28 It is also correct to assert that our courts are playing
an increasingly interventionist role, as Professor Jobin noted in Les
obligations, 6th ed. (Cowansville, Quebec: Yvon Blais, 2005)]:
[TRANSLATION]
434. Actually, the role of judges is a matter of some controversy:
must they merely clarify the scope of that which has been expressed in the
contract, or may they add or subtract an element in appropriate cases? If they
may do the latter, interpreting will sometimes mean "redoing" or
"revising", rather than "further explaining" and
"clarifying". We will see that although Quebec courts have not
committed themselves to a firm position in this scholarly debate, they have
decided to play an active role with regard to certain questions, notably
through the "implicit obligations" technique. In fact, the
legislator has expressed some measure of approval of this
judicial interventionism by codifying certain judge-made rules in the new Civil
Code. With the emergence and codification of the general principle of
good faith, the courts are continuing to play this creative role with respect
to certain questions, but are taking a broader outlook when doing so. As one
author has emphasized, this is another form of judicial interventionism.
29 However, the rules of contractual
interpretation will only be applied where some ambiguity exists. Professor Jobin states:
[TRANSLATION]
435. The ambiguity requirement — Where the contract
is clear, the judge's role is to apply, not interpret. The difference
between the two is not merely semantic: the objective of the application
process is to apply a defined legal rule to a given set of factual
circumstances, whereas the objective of interpretation is to define the scope
of the legal rule before it can be applied. Thus, in order for the
interpretive process to be triggered, there must be some ambiguity or doubt as
to the meaning to be given to the terms of a contract: the courts have held
numerous times that where there is no such ambiguity, a court must not distort
a clear contract on the pretext that it is seeking this intention. It must
simply apply what is literally expressed, proceeding from the assumption that
the wording faithfully reflects the parties' intention. But where there is
reasonable doubt, the situation is different and the rules of interpretation
will set aside the literal meaning in favour of the parties' true intention at
the time that the contract was formed. Nonetheless, the court, having analysed
this issue, might well conclude that, despite the ambiguity, the literal
meaning is the most appropriate meaning under the circumstances.

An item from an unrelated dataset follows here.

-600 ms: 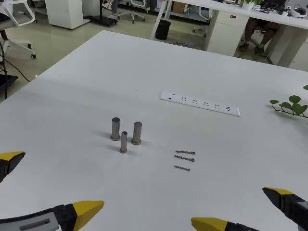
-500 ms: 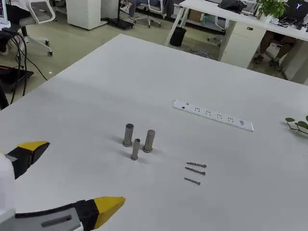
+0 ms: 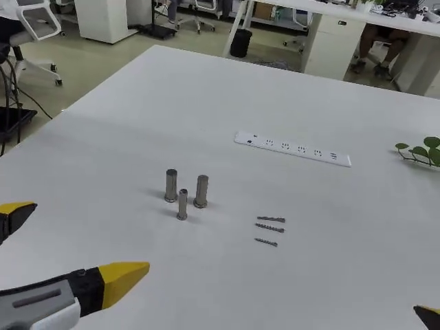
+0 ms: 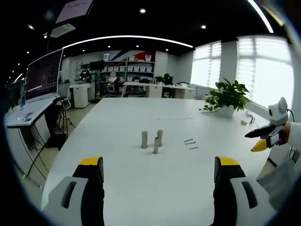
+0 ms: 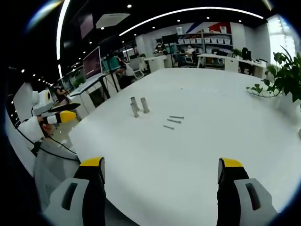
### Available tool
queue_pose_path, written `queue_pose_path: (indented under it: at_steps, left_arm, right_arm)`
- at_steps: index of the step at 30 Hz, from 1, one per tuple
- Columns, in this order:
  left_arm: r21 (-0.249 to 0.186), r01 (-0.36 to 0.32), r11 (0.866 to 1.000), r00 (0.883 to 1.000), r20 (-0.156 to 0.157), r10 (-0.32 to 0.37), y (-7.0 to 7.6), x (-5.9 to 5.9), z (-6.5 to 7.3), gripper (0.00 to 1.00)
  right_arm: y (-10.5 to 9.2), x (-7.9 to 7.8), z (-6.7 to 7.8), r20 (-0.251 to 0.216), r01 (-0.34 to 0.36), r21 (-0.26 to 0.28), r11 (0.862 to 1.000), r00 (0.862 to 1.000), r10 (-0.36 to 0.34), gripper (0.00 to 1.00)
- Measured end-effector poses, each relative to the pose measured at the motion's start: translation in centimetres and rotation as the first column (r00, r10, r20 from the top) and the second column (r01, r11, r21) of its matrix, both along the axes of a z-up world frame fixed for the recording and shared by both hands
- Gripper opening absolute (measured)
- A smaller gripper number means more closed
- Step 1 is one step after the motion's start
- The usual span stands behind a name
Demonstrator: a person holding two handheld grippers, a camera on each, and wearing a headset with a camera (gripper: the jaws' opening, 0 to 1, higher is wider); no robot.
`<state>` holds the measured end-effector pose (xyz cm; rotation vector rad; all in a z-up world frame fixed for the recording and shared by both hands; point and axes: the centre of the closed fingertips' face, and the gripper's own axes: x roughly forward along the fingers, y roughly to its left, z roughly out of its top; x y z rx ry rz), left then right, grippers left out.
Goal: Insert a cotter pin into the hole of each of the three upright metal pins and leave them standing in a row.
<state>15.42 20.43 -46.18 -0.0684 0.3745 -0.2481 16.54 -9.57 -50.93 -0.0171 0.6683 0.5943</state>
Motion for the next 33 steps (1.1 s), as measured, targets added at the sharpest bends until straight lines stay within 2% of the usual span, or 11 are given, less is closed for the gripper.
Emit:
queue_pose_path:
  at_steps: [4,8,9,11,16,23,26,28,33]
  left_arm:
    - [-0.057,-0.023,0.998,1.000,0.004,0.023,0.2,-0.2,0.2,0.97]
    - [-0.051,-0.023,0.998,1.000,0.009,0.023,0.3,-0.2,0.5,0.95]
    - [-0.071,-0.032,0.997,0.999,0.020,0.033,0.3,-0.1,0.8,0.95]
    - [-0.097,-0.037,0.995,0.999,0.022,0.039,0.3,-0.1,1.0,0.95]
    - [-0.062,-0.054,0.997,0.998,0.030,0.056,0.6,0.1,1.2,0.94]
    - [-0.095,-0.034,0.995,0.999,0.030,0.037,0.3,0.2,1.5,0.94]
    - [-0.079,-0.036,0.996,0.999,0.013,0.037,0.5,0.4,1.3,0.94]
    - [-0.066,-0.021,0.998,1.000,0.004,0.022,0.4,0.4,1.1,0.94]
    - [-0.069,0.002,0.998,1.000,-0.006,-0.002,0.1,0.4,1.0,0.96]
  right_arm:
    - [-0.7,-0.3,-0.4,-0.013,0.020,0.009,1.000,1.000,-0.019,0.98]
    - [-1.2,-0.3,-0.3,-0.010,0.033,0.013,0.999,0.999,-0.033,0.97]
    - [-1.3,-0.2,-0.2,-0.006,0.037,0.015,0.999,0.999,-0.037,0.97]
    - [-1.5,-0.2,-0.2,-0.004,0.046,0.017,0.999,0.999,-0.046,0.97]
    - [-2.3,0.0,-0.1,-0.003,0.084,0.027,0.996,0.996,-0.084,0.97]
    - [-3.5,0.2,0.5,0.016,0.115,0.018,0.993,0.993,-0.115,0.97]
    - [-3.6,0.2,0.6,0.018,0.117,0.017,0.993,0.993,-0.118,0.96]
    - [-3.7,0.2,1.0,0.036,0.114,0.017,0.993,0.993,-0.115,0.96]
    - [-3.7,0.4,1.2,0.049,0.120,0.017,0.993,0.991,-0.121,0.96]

The fact that the parties differ on a matter of interpretation does
not automatically mean that a genuine ambiguity exists. This means that there
is something unusual, if not paradoxical, about the judge's role. In a
sense, the judge must first interpret the contract to determine whether it is
clear or ambiguous; if it is ambiguous, the judge must interpret it again to
resolve the ambiguity. It is the second step, not the first, that involves
the application of the rules enacted by the legislator in articles 1425 to 1432
of the Civil Code. The question whether a contract is clear or
ambiguous can only be answered on a case-by-case basis because, as one writer
has noted, [TRANSLATION] "there are no hard and fast rules for what
constitutes doubt or ambiguity." Thus, the courts have complete
discretion to decide whether a contract is clear or ambiguous. (Emphasis added.)
Valiquette, Martin, Montmarquet & Associés inc. c. Deslauriers, 2006 QCCS 5247, 2006
EYB 2006-110597 (REJB)
[29] It is not really
helpful to resort to the rules of interpretation in the instant case because
there is no genuine ambiguity. What must be decided is whether there was really
an error in the way the parties' intentions were written down.
[30] There is indeed a reference to the Option
Agreement in section 3.1. Can such a reference to a right create a
"right under a purchase and sale agreement" [un droit prévu
par convention d'achat-vente]?
[31] Indeed it can: Hubert Reid, Dictionnaire de droit
québécois et canadien, 2d ed. (Cowansville, Que.: Wilson & Lafleur, 2001); the term
"prévu" is defined at page 438 as [TRANSLATION]
"imagined, envisaged".
[32] Thus, it is enough for the option to have
been contemplated or envisaged in the purchase and sale agreement, and section
3.1 shows that the option in the instant case was so contemplated or envisaged.
Moreover, the evidence is clear that the Option Agreement was
envisaged at the time that the Purchase and Sale Agreement was signed.
[33] The Appellants even
argued that a drafting error was the only reason that the agreement was not
expressly discussed in the contract.
[34] Based on the terms
of the contract, I find that the option in question is indeed a "right
under a purchase and sale agreement" within the meaning of paragraph 110.6(14)(b) of the ITA.
[35] In addition, I think
it is necessary to specify that since the Option Agreement is a contract, it
creates rights between the parties — in this instance, an
option. The effect of
contracts is discussed in article 1433 of the Civil Code of Québec, S.Q. 1991,
c. 64:
1433. A contract creates
obligations and, in certain cases, modifies or extinguishes them.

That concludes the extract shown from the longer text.